When advisors prepare an Intra-Company Transfer (ICT) file, the corporate relationship between the foreign parent and the Canadian entity is often treated as a formality. A Certificate of Incorporation, a shareholder register, and a brief organizational chart — and the file moves forward.
That approach is one of the most consistent sources of ICT refusals we see.
The qualifying relationship is not a box to tick. It is one of the two foundational pillars of any ICT application. Officers evaluate it with the same scrutiny they apply to the applicant's role classification. When the relationship evidence is thin, the entire file is at risk — regardless of how well-documented the position is.
What "Qualifying Relationship" Actually Means
Under IRCC policy (R205(a), C62 and C61), a qualifying relationship requires one of three corporate structures:
- Parent-subsidiary: The foreign entity owns more than 50% of the Canadian entity.
- Affiliate: Both entities are owned by a common parent (at least 50% common ownership of each).

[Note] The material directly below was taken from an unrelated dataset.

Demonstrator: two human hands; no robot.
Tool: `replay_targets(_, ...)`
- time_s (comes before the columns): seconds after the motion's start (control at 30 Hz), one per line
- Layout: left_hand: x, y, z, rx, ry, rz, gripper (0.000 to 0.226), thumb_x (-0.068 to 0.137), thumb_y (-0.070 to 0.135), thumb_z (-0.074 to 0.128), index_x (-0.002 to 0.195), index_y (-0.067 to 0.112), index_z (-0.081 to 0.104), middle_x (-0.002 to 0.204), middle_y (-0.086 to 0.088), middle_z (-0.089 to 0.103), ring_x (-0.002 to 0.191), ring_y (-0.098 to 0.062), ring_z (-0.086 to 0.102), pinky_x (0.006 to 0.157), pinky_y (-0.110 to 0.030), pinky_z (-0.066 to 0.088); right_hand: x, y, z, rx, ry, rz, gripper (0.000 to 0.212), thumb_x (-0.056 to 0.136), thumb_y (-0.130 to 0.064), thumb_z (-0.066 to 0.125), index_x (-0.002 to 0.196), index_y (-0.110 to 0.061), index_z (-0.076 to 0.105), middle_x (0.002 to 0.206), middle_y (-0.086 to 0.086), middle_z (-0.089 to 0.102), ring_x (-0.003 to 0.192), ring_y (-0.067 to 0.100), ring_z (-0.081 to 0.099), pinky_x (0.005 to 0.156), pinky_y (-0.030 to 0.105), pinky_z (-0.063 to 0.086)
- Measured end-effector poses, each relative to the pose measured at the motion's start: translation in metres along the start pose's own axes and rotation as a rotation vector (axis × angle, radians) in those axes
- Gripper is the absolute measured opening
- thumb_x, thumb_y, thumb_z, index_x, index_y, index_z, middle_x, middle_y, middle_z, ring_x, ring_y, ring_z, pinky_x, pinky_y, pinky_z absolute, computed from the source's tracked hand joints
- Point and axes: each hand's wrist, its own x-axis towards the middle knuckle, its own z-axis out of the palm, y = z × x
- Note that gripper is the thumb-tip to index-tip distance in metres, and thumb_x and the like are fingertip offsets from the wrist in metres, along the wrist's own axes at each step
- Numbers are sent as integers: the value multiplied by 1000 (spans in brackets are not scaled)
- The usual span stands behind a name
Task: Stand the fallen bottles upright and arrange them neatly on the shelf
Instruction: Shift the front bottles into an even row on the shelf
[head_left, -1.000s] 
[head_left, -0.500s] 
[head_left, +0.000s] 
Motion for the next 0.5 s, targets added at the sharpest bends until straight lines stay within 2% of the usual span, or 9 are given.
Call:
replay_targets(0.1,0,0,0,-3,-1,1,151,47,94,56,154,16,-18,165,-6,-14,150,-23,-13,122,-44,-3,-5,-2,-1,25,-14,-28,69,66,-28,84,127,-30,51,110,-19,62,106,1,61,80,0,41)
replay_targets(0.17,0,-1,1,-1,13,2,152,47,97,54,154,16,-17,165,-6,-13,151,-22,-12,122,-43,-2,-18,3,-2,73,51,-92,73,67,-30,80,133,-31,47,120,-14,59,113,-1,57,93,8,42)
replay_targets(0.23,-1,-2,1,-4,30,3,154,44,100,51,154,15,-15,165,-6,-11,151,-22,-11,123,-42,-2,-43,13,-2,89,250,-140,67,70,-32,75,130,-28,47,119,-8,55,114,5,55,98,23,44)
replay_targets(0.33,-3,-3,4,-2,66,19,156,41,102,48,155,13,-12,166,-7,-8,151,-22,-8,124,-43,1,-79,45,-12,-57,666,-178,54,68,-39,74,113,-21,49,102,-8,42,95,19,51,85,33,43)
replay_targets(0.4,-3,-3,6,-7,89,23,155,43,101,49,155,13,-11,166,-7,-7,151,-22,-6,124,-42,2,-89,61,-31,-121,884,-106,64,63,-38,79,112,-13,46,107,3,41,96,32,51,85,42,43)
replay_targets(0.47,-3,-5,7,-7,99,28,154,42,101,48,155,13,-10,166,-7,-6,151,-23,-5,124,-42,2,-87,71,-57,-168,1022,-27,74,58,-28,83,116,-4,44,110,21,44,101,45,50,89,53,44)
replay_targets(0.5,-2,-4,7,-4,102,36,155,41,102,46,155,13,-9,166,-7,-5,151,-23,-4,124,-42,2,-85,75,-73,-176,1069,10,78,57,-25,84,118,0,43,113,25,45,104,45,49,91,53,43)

- Branch: The Canadian operation is a direct branch of the foreign company, not a separately incorporated entity.
This sounds straightforward. The challenge is that IRCC officers are not reading a definition — they are reading your file. What they need to see is not a claim about the relationship, but evidence that demonstrates it.
What Officers Actually Look For
Based on the ICT files we have reviewed, here is what an officer examines when evaluating the qualifying relationship:
- Share register or shareholder agreement showing the percentage of ownership held by the foreign entity in the Canadian company. A Certificate of Incorporation alone does not show who owns the company — it only shows that the company exists.
- Certificates of Incorporation for both entities — the foreign company and the Canadian company. Both must be active, not dissolved or administratively struck.
- Proof of active foreign operations: Financial statements, tax filings, or audited accounts showing the foreign entity is genuinely operating. Officers are trained to identify shell structures. A foreign entity with no financial history, no employees, and no documented revenue does not meet the operational threshold.
- Organizational chart that accurately reflects the corporate hierarchy — not a generic diagram, but a document consistent with the share ownership percentages and management structures described elsewhere in the file.
- Bank statements or business account records for both entities showing active transactions. This is not always listed in published checklist guidance, but it is increasingly requested at the officer's discretion, particularly where the Canadian entity is recently incorporated.
The Failure Points That Are Costing Files in 2026
Two qualifying relationship failures are appearing with notable frequency in the files we review this year.
1. The Recently Incorporated Canadian Entity With No Operational History
A foreign company incorporates a Canadian entity specifically to support the ICT application. The Canadian entity has no financial statements, no CRA business number history, no employees, and no prior transactions. The foreign entity holds 100% ownership on paper — but the officer is looking at a structure that exists solely as a registration document.
This is the active operations problem. IRCC's policy requires that the relationship be genuine and operational — not just that it exists. A 60-day-old Canadian company with no business activity provides very limited support for that argument. Officers have clear authority to probe the authenticity of the structure, and files built on a newly formed Canadian shell frequently do not survive that review.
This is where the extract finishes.